» About this exercise
Report how many lines in the records hold the string "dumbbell"; give the number and nothing else.
■ ■ ■ ■
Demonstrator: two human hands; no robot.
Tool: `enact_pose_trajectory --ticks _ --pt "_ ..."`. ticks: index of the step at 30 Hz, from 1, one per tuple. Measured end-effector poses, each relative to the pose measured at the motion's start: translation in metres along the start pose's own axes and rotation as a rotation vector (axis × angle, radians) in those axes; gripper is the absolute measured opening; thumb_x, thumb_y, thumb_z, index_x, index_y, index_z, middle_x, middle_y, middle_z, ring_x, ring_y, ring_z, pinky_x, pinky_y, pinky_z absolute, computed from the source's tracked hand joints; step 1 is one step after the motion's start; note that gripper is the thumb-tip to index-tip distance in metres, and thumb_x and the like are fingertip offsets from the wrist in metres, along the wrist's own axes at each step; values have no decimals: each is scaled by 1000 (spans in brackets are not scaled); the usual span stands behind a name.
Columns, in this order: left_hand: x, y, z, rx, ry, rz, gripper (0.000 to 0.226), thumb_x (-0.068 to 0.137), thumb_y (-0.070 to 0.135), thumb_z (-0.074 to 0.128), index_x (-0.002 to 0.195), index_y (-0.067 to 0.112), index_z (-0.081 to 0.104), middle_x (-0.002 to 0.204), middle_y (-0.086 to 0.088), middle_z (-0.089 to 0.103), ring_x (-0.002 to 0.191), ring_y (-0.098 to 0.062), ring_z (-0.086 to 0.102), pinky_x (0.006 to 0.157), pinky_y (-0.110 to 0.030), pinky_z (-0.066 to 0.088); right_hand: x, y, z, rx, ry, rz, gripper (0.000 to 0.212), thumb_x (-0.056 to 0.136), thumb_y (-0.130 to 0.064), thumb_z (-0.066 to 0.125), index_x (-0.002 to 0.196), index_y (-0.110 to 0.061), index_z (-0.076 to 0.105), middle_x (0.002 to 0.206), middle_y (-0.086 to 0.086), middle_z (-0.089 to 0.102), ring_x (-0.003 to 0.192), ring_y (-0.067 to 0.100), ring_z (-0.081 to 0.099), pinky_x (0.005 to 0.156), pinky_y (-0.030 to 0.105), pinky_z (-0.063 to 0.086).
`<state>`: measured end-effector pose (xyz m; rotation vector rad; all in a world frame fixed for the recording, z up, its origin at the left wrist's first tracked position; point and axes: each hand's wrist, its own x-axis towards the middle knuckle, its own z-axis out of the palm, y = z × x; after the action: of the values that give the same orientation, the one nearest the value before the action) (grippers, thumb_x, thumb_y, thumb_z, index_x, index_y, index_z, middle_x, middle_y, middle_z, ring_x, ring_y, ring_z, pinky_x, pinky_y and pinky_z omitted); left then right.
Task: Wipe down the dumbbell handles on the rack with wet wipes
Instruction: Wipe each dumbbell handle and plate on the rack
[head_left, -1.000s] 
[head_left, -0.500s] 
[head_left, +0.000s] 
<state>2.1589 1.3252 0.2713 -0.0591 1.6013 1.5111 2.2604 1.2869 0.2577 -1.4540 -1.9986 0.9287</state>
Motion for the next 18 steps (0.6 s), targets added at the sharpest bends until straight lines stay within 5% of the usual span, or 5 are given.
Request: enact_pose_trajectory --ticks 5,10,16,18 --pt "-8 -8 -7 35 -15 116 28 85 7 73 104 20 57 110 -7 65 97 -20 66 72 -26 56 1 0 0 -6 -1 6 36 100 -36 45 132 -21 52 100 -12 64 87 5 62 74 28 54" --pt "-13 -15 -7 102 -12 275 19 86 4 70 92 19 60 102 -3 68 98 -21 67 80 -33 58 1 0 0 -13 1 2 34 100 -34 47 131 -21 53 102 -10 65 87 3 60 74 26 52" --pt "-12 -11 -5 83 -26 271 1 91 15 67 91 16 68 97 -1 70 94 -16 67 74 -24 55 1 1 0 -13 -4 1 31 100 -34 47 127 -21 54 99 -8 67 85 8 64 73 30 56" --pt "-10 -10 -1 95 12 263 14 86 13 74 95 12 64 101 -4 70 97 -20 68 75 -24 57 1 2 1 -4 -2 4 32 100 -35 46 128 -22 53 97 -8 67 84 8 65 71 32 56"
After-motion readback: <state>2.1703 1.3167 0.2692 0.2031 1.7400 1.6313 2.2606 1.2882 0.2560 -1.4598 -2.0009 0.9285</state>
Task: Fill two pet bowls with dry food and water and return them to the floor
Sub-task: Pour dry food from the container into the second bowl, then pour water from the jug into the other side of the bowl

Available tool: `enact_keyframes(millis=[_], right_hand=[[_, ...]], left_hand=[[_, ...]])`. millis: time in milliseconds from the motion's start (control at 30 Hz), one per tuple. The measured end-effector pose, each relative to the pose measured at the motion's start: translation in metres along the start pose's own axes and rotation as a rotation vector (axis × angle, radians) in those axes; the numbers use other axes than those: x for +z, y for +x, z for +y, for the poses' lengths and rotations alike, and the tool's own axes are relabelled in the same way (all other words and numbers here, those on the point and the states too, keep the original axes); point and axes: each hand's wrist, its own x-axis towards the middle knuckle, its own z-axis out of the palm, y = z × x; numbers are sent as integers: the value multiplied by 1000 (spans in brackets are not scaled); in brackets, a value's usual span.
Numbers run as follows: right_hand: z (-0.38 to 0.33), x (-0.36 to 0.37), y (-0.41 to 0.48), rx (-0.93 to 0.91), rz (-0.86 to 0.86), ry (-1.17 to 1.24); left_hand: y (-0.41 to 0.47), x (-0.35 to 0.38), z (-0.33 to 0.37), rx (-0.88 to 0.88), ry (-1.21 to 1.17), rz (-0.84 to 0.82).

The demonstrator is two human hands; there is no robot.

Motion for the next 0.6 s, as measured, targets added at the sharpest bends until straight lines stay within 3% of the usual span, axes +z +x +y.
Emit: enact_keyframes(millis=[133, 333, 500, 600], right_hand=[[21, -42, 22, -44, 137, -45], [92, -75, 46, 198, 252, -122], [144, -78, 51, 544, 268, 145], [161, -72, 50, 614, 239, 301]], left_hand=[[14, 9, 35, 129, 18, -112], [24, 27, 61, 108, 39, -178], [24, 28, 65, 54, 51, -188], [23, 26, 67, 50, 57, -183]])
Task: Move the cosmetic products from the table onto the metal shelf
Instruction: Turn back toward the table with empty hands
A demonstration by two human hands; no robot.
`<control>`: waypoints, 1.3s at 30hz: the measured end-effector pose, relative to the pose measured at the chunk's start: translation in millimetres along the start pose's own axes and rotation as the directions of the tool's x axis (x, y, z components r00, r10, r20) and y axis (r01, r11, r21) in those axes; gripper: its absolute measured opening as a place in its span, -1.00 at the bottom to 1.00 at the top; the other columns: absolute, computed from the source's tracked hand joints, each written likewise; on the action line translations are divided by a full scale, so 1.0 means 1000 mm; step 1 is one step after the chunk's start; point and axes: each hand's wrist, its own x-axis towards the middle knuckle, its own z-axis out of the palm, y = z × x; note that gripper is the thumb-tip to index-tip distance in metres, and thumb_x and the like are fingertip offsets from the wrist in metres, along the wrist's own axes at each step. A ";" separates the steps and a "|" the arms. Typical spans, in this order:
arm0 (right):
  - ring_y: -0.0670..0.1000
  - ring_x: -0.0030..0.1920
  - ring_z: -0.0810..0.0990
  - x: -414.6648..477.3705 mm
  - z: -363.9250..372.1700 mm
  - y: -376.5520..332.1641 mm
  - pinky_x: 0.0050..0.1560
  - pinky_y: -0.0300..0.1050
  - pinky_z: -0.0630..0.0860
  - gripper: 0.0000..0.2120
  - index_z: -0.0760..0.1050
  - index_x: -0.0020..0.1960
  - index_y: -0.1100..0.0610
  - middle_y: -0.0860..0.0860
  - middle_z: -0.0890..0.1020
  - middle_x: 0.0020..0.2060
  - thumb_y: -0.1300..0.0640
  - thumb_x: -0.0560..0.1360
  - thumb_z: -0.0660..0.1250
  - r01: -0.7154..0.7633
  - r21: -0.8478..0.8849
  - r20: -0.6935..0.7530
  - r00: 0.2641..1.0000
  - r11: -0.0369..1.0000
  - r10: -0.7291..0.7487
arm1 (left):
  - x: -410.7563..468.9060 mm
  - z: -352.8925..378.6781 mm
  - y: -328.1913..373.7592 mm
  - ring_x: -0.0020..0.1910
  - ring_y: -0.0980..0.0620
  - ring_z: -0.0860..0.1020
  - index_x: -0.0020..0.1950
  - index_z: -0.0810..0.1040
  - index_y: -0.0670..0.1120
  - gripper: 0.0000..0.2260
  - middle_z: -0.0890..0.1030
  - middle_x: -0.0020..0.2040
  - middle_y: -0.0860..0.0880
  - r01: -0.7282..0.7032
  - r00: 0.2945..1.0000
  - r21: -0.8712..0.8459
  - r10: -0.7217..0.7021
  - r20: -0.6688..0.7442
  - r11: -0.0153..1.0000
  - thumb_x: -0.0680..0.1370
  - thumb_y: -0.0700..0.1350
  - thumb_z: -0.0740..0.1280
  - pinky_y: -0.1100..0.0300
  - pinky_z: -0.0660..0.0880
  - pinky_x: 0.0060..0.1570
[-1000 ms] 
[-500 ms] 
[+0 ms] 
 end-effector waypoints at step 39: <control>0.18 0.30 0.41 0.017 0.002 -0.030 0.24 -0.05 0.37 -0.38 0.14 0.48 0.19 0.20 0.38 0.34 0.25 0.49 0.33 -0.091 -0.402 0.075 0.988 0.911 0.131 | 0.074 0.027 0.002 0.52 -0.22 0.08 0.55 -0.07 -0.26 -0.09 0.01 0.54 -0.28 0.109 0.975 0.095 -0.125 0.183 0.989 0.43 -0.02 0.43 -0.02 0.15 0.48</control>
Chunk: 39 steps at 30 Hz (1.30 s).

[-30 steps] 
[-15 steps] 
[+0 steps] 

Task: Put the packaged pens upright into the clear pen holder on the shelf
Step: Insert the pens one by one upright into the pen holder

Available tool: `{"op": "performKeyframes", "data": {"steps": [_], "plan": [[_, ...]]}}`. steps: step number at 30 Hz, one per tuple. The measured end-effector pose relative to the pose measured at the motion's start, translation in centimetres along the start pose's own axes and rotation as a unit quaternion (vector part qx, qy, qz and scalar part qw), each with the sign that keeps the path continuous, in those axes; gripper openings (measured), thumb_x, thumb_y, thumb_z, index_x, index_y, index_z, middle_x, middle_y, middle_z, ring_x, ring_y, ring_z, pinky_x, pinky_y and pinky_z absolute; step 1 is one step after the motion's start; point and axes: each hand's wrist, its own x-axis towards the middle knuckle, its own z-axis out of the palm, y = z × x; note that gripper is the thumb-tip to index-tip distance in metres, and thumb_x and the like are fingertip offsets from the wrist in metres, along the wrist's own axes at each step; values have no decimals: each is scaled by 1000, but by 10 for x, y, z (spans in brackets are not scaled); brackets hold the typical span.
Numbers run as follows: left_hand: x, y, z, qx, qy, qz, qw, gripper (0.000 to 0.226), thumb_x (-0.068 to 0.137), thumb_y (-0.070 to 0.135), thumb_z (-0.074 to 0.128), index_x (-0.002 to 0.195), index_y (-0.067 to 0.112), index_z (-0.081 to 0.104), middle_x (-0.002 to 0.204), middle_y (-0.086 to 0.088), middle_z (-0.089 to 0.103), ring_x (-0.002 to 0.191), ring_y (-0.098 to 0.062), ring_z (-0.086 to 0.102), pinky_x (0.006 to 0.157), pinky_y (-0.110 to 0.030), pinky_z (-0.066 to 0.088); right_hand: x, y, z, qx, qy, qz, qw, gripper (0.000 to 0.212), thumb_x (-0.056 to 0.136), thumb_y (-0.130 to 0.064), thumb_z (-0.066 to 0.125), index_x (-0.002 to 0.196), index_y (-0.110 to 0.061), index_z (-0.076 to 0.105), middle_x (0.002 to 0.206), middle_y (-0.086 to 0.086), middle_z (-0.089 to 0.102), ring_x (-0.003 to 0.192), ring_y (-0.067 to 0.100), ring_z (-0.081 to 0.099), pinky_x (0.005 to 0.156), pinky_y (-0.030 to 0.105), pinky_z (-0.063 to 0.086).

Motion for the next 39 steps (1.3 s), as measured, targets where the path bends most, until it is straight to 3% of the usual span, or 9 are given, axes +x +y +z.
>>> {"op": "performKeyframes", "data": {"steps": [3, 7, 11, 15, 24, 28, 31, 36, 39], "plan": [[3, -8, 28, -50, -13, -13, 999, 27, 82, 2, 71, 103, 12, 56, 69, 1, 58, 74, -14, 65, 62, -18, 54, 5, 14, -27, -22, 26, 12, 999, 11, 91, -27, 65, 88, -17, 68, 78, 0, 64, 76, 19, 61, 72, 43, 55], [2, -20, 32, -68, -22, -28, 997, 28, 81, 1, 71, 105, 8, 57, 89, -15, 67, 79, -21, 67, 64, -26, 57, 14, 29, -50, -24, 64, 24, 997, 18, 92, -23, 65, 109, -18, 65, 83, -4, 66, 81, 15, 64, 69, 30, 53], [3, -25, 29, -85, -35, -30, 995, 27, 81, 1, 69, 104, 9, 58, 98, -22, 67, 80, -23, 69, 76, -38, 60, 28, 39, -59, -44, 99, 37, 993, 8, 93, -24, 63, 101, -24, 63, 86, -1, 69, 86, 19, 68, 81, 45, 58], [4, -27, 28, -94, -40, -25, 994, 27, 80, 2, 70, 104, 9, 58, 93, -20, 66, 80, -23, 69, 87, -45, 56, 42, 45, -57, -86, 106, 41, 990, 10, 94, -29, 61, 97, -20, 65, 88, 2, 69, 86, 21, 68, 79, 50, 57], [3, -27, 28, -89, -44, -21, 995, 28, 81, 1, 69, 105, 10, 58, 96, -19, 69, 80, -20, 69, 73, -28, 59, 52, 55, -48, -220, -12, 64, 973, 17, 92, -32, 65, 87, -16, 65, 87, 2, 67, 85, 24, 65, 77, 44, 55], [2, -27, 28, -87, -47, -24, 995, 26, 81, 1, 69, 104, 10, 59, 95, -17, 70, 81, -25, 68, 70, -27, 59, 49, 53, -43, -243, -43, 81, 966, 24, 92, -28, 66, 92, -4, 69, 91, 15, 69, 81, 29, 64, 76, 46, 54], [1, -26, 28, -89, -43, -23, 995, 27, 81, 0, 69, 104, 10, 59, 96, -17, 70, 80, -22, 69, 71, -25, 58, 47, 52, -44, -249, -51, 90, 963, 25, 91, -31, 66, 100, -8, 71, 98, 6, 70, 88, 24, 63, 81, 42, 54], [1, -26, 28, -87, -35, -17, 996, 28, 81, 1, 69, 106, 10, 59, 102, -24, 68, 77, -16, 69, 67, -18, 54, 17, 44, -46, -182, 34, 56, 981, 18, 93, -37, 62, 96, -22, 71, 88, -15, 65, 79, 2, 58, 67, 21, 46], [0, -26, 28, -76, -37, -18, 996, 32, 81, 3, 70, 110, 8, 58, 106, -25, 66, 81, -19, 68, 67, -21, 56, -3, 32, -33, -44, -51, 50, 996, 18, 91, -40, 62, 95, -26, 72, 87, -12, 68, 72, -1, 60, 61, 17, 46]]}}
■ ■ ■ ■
» Output of the task
2